--- Work task ---
Check each line of the listing, and copy it if it contains the word "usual".

--- The input ---
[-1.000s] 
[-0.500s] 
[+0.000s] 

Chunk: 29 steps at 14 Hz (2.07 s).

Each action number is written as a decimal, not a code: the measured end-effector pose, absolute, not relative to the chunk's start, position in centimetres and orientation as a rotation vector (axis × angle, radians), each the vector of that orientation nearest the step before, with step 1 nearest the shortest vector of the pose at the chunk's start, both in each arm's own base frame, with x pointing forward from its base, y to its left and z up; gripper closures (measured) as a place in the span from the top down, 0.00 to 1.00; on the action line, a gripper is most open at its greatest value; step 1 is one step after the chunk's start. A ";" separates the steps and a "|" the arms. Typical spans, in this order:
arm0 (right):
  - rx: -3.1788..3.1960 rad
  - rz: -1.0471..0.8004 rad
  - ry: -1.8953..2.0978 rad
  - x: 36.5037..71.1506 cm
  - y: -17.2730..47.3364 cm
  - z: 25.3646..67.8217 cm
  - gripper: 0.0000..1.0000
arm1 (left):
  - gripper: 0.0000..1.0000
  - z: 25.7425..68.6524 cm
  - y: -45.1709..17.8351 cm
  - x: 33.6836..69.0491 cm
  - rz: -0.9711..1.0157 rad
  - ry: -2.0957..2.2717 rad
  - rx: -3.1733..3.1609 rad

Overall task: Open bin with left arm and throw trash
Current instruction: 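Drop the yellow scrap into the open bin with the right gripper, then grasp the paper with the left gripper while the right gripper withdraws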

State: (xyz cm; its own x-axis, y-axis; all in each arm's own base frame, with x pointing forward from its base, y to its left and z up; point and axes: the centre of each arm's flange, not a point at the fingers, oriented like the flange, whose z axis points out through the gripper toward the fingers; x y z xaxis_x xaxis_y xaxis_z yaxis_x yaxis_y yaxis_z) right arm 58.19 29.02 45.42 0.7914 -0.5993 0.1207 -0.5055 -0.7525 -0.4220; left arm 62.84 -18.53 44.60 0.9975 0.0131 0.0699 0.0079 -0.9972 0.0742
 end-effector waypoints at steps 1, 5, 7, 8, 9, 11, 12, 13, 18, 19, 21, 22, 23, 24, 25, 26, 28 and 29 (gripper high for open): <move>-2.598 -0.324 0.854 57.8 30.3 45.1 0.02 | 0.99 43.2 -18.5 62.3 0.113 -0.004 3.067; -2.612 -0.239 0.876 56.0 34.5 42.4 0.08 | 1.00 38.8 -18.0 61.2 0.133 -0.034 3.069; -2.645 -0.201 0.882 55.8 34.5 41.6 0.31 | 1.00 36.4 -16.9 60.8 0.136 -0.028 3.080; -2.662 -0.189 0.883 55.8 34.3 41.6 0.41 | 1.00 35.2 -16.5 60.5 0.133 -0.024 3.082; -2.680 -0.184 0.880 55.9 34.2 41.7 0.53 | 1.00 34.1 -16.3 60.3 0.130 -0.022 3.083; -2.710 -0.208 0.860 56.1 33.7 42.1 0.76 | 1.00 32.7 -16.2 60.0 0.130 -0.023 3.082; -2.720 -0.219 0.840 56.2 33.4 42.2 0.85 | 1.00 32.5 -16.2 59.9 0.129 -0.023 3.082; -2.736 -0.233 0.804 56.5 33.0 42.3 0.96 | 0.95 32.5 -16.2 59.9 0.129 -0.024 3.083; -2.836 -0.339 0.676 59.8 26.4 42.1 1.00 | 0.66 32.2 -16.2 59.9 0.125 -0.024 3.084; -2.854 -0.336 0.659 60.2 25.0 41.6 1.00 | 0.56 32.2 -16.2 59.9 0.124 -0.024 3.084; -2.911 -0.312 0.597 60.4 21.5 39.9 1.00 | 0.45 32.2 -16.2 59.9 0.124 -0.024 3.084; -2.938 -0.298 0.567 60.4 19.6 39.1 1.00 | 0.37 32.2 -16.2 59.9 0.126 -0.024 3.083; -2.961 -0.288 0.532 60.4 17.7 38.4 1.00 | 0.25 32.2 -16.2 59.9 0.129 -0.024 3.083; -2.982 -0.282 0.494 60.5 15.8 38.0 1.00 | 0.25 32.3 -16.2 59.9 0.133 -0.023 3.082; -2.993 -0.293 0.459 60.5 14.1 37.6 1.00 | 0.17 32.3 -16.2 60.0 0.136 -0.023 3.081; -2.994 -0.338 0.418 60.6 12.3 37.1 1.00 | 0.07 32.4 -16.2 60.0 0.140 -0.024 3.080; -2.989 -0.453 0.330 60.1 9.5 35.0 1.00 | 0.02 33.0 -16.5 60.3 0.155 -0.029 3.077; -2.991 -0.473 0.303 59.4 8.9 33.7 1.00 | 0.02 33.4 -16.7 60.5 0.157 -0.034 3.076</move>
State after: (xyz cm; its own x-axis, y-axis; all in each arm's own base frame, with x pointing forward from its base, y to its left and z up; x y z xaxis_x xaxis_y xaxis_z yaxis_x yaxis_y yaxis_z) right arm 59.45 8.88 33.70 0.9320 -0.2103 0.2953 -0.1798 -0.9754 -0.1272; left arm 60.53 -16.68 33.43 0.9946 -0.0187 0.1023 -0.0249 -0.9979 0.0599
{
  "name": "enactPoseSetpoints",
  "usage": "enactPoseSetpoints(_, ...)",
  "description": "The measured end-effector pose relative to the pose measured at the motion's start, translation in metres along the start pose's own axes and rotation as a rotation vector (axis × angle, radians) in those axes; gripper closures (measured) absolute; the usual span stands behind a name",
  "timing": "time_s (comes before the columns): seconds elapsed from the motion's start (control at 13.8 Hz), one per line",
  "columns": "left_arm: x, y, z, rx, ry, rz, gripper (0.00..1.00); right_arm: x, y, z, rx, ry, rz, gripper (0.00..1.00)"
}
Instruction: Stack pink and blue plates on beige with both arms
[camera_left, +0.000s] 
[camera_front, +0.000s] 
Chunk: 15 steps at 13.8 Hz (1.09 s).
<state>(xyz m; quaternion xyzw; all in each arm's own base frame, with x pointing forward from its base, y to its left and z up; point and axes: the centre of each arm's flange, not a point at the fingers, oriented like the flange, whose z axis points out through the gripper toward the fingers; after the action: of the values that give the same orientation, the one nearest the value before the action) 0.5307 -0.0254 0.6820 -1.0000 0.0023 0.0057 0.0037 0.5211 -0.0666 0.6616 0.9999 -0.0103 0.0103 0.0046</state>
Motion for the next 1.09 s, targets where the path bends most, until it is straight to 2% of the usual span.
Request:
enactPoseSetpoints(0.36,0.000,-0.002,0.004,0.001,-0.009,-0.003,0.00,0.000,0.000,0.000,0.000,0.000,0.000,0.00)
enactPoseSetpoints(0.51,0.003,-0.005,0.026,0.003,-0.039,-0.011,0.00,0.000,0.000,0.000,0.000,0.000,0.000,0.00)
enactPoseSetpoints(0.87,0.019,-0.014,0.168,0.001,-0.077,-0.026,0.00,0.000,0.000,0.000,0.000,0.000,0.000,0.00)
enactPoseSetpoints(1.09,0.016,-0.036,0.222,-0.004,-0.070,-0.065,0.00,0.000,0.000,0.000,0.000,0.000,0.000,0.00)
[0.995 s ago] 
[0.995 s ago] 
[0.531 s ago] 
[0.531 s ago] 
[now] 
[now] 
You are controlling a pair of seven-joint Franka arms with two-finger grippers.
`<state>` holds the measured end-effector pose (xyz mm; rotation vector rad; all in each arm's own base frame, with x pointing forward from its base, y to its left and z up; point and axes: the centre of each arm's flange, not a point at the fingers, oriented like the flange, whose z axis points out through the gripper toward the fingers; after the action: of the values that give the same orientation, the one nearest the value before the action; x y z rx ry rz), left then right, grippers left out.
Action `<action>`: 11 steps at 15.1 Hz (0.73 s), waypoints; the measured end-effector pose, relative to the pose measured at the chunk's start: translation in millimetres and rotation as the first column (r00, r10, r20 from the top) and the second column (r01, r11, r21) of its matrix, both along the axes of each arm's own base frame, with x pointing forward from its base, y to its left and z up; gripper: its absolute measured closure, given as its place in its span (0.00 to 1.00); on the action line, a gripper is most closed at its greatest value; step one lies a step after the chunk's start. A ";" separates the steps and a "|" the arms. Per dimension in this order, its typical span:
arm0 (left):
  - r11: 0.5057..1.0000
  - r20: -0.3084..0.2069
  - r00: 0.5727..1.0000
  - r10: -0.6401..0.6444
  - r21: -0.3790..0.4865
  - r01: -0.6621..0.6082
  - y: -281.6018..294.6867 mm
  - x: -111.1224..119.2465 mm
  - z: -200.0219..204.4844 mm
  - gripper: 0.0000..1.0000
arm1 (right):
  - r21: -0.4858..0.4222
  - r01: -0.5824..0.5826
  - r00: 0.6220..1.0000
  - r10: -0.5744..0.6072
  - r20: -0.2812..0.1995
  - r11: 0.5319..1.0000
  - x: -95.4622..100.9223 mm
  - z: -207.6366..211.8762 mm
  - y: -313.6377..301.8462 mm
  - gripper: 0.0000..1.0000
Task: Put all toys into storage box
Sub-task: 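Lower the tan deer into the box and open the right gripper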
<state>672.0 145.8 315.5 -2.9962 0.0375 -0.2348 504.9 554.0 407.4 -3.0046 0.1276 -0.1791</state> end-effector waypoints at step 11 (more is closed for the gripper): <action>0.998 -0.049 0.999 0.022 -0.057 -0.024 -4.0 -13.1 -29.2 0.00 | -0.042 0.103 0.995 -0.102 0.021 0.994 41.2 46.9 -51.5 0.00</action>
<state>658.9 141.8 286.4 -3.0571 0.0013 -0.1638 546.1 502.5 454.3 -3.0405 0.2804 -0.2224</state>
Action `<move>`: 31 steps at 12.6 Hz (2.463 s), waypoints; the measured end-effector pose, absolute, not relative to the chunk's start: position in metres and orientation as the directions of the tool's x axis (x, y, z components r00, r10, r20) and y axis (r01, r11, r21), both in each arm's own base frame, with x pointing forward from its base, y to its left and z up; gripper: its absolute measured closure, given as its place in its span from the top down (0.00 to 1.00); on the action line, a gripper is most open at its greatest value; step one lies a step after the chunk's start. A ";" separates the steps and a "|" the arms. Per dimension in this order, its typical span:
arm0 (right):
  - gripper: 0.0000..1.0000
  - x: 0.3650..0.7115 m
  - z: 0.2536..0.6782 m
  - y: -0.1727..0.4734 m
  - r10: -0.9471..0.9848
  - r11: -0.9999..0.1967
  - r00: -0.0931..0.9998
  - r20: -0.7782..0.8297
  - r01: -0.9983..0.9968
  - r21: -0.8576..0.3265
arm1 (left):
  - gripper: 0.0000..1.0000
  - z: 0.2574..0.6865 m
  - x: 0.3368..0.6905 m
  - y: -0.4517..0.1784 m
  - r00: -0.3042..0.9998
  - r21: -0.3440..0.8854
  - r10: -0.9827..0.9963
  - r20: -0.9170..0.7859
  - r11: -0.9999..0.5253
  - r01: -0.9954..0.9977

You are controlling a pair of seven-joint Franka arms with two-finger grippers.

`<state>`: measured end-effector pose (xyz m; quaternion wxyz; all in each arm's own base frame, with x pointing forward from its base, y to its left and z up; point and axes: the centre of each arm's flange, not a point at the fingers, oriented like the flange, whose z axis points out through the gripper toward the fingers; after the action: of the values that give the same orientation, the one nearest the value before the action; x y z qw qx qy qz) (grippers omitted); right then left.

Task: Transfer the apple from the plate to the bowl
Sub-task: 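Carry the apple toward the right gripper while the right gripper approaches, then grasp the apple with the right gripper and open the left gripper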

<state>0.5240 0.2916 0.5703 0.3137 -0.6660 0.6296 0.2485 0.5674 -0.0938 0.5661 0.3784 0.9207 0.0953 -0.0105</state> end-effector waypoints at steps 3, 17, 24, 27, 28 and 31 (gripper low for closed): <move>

--- Solution below ---
  "description": "The measured end-effector pose relative to the pose measured at the motion's start, translation in metres along the start pose's own axes and rotation as a rotation vector (axis × angle, radians) in those axes; gripper closures (measured) absolute; the usual span stands behind a name",
Motion for the next 1.09 s, targets where the path bends most, until it is straight to 2% of the usual span.

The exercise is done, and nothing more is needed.